Prompt: Your job is to transcribe all the records that follow, excluding any pictures.

Supplied records:
Start of Block

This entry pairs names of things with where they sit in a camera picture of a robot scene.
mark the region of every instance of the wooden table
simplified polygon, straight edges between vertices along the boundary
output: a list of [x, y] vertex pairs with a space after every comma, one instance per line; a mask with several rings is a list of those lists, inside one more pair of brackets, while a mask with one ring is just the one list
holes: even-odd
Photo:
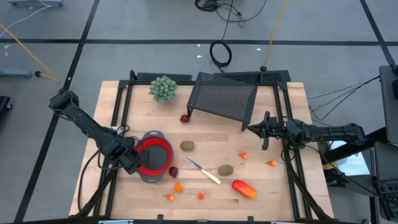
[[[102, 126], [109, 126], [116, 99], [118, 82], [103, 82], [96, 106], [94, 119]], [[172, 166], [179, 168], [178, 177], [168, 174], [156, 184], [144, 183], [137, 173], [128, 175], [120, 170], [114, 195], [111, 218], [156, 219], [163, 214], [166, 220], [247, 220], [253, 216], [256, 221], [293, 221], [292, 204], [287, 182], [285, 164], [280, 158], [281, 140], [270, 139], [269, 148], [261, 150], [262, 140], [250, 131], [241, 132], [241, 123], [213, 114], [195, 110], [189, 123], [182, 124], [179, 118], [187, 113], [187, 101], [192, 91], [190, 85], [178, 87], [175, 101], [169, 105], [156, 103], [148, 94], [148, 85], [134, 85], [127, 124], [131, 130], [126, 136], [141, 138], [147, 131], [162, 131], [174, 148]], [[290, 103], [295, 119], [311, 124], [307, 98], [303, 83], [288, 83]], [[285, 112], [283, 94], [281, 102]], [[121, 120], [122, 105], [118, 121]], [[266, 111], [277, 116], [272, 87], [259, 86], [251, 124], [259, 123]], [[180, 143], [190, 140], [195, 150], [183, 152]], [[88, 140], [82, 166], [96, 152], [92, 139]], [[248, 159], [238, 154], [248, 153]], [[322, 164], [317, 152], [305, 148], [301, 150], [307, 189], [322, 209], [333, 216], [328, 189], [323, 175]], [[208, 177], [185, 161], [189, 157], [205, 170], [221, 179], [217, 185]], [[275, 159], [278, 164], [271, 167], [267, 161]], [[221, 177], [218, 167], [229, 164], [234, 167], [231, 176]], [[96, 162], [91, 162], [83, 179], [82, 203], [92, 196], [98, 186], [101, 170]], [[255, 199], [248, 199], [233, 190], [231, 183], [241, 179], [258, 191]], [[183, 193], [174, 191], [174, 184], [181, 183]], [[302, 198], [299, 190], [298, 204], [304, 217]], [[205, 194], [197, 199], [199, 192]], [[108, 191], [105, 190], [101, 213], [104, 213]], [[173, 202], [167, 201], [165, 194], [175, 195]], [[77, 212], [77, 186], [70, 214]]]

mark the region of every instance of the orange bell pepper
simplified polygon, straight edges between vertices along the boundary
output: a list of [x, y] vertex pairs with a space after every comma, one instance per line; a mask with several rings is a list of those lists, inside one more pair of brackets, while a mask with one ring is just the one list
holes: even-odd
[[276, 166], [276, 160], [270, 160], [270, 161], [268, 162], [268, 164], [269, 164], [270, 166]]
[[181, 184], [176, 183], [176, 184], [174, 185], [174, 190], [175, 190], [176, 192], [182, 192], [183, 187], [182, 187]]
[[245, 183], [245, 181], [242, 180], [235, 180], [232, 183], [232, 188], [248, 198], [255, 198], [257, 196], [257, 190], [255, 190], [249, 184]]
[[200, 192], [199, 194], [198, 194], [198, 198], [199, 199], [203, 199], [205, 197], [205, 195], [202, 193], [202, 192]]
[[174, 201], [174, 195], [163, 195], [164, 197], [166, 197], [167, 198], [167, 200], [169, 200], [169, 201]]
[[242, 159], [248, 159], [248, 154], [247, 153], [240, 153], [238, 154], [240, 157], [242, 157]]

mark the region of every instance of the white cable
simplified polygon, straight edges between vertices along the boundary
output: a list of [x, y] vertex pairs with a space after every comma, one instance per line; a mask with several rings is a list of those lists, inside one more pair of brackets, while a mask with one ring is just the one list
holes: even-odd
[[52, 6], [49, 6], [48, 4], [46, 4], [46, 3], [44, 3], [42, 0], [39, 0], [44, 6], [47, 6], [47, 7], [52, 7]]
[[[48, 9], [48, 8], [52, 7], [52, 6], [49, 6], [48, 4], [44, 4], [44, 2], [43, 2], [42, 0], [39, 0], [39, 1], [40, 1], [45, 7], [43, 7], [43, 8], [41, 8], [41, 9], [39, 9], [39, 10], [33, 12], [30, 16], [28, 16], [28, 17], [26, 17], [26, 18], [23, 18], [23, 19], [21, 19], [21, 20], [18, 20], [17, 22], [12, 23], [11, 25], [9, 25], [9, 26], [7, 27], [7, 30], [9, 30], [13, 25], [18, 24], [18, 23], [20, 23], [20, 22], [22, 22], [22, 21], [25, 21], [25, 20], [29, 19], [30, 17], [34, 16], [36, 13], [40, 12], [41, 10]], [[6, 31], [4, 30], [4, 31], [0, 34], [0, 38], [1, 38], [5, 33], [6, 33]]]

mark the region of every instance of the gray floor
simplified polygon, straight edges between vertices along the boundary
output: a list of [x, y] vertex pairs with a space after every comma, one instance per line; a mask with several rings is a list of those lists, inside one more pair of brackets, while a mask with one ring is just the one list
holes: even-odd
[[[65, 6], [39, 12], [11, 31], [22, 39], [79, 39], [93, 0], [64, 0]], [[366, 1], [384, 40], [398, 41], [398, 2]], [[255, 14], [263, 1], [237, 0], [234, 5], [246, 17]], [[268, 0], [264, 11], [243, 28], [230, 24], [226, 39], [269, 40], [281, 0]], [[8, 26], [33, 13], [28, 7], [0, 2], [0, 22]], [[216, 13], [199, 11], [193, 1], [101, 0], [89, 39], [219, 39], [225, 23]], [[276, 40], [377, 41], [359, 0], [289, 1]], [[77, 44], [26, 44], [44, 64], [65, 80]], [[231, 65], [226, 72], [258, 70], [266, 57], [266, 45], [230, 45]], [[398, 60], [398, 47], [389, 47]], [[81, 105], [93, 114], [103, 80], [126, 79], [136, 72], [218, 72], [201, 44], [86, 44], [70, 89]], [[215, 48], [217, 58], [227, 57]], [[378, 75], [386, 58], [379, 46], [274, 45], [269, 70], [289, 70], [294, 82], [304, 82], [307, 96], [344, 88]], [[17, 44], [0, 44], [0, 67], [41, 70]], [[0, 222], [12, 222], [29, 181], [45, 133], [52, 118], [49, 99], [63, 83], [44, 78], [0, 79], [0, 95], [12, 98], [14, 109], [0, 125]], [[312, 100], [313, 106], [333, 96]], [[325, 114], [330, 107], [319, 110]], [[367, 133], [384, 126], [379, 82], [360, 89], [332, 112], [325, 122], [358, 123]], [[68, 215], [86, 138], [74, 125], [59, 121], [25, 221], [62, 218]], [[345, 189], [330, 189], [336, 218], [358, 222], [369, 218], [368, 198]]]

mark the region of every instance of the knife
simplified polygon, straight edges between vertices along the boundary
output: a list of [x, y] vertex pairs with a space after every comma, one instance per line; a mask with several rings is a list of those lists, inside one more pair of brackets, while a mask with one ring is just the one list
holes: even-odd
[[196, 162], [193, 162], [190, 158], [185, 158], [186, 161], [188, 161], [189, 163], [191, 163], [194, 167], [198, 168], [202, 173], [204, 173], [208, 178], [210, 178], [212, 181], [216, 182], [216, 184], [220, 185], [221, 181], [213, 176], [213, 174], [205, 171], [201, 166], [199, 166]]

End of Block

Task answer:
This entry pairs names of things with where they sit in a camera picture of a robot scene.
mark the region of every instance of the wooden table
simplified polygon, straight edges between vertices along the boundary
output: a list of [x, y] vertex pairs with a space after every comma, one instance per line; a mask with several rings is a list of those lists, inside one more pair of brackets, while a mask with one ring is just the one list
holes: even-odd
Photo:
[[[102, 126], [109, 126], [116, 99], [118, 82], [103, 82], [96, 106], [94, 119]], [[172, 166], [179, 168], [178, 177], [168, 174], [156, 184], [144, 183], [137, 173], [128, 175], [120, 170], [114, 195], [111, 218], [156, 219], [163, 214], [166, 220], [247, 220], [253, 216], [256, 221], [293, 221], [292, 204], [287, 182], [285, 164], [280, 158], [281, 140], [270, 139], [269, 148], [261, 150], [262, 140], [250, 131], [241, 132], [241, 123], [213, 114], [195, 110], [189, 123], [182, 124], [179, 118], [187, 113], [187, 101], [192, 91], [190, 85], [178, 87], [175, 101], [169, 105], [156, 103], [148, 94], [148, 85], [134, 85], [127, 124], [131, 130], [126, 136], [141, 138], [147, 131], [162, 131], [174, 148]], [[290, 103], [295, 119], [311, 124], [307, 98], [303, 83], [288, 83]], [[285, 112], [283, 94], [281, 102]], [[121, 120], [122, 105], [118, 121]], [[266, 111], [277, 116], [272, 87], [259, 86], [251, 124], [259, 123]], [[180, 143], [190, 140], [195, 150], [183, 152]], [[88, 140], [82, 166], [96, 152], [92, 139]], [[248, 159], [238, 154], [248, 153]], [[322, 164], [317, 152], [305, 148], [301, 150], [307, 189], [322, 209], [333, 216], [328, 189], [323, 175]], [[208, 177], [185, 161], [189, 157], [205, 170], [221, 179], [217, 185]], [[275, 159], [278, 164], [271, 167], [267, 161]], [[221, 177], [218, 167], [229, 164], [234, 167], [231, 176]], [[96, 162], [91, 162], [83, 179], [82, 203], [92, 196], [98, 186], [101, 170]], [[255, 199], [248, 199], [233, 190], [231, 183], [241, 179], [258, 191]], [[183, 193], [174, 191], [174, 184], [181, 183]], [[302, 198], [299, 190], [298, 204], [304, 217]], [[205, 194], [197, 199], [199, 192]], [[108, 191], [105, 190], [101, 213], [104, 213]], [[173, 202], [167, 201], [165, 194], [175, 195]], [[77, 212], [77, 186], [70, 214]]]

mark the region of every instance of the orange bell pepper
simplified polygon, straight edges between vertices along the boundary
output: a list of [x, y] vertex pairs with a space after every comma, one instance per line; a mask with several rings is a list of those lists, inside one more pair of brackets, while a mask with one ring is just the one list
holes: even-odd
[[276, 166], [276, 160], [270, 160], [270, 161], [268, 162], [268, 164], [269, 164], [270, 166]]
[[181, 184], [176, 183], [176, 184], [174, 185], [174, 190], [175, 190], [176, 192], [182, 192], [183, 187], [182, 187]]
[[245, 183], [245, 181], [242, 180], [235, 180], [232, 183], [232, 188], [248, 198], [255, 198], [257, 196], [257, 190], [255, 190], [249, 184]]
[[200, 192], [199, 194], [198, 194], [198, 198], [199, 199], [203, 199], [205, 197], [205, 195], [202, 193], [202, 192]]
[[174, 201], [174, 195], [163, 195], [164, 197], [166, 197], [167, 198], [167, 200], [169, 200], [169, 201]]
[[242, 159], [248, 159], [248, 154], [247, 153], [240, 153], [238, 154], [240, 157], [242, 157]]

mark the region of every instance of the white cable
simplified polygon, straight edges between vertices along the boundary
output: a list of [x, y] vertex pairs with a space after every comma, one instance per line; a mask with several rings is a list of those lists, inside one more pair of brackets, while a mask with one ring is just the one list
holes: even-odd
[[52, 6], [49, 6], [48, 4], [46, 4], [46, 3], [44, 3], [42, 0], [39, 0], [44, 6], [47, 6], [47, 7], [52, 7]]
[[[48, 9], [48, 8], [52, 7], [52, 6], [49, 6], [48, 4], [44, 4], [44, 2], [43, 2], [42, 0], [39, 0], [39, 1], [40, 1], [45, 7], [43, 7], [43, 8], [41, 8], [41, 9], [39, 9], [39, 10], [33, 12], [30, 16], [28, 16], [28, 17], [26, 17], [26, 18], [23, 18], [23, 19], [21, 19], [21, 20], [18, 20], [17, 22], [12, 23], [11, 25], [9, 25], [9, 26], [7, 27], [7, 30], [9, 30], [13, 25], [18, 24], [18, 23], [20, 23], [20, 22], [22, 22], [22, 21], [25, 21], [25, 20], [29, 19], [30, 17], [34, 16], [36, 13], [40, 12], [41, 10]], [[6, 31], [4, 30], [4, 31], [0, 34], [0, 38], [1, 38], [5, 33], [6, 33]]]

mark the region of every instance of the gray floor
simplified polygon, straight edges between vertices along the boundary
output: a list of [x, y] vertex pairs with a space after every comma, one instance per line; a mask with several rings is a list of those lists, inside one more pair of brackets, while a mask with one ring is just the one list
holes: even-odd
[[[65, 6], [39, 12], [11, 31], [22, 39], [79, 39], [93, 0], [64, 0]], [[366, 1], [384, 40], [398, 41], [398, 2]], [[255, 14], [263, 1], [237, 0], [234, 5], [246, 17]], [[268, 0], [264, 11], [243, 28], [230, 24], [226, 39], [269, 40], [281, 0]], [[8, 26], [33, 13], [28, 7], [0, 2], [0, 22]], [[216, 13], [199, 11], [193, 1], [101, 0], [89, 39], [219, 39], [225, 23]], [[276, 40], [377, 41], [359, 0], [289, 1]], [[77, 44], [26, 44], [44, 64], [65, 80]], [[231, 65], [226, 72], [258, 70], [266, 57], [266, 45], [230, 45]], [[398, 60], [398, 47], [389, 47]], [[81, 105], [93, 114], [103, 80], [126, 79], [136, 72], [218, 72], [201, 44], [86, 44], [70, 89]], [[215, 48], [217, 58], [227, 57]], [[378, 75], [386, 58], [379, 46], [274, 45], [269, 70], [289, 70], [294, 82], [304, 82], [307, 96], [344, 88]], [[17, 44], [0, 44], [0, 67], [41, 70]], [[0, 222], [12, 222], [29, 181], [45, 133], [52, 118], [49, 99], [63, 83], [44, 78], [0, 79], [0, 95], [12, 98], [14, 109], [0, 125]], [[312, 100], [313, 106], [333, 96]], [[325, 114], [330, 107], [319, 110]], [[367, 133], [384, 126], [379, 82], [360, 89], [332, 112], [325, 122], [358, 123]], [[68, 215], [86, 138], [74, 125], [59, 121], [25, 221], [62, 218]], [[345, 189], [330, 189], [336, 218], [358, 222], [369, 218], [368, 198]]]

mark the region of every instance of the knife
simplified polygon, straight edges between vertices along the boundary
output: a list of [x, y] vertex pairs with a space after every comma, one instance per line; a mask with several rings is a list of those lists, inside one more pair of brackets, while a mask with one ring is just the one list
holes: even-odd
[[196, 162], [193, 162], [190, 158], [185, 158], [186, 161], [188, 161], [189, 163], [191, 163], [194, 167], [198, 168], [202, 173], [204, 173], [208, 178], [210, 178], [212, 181], [216, 182], [216, 184], [220, 185], [221, 181], [213, 176], [213, 174], [205, 171], [201, 166], [199, 166]]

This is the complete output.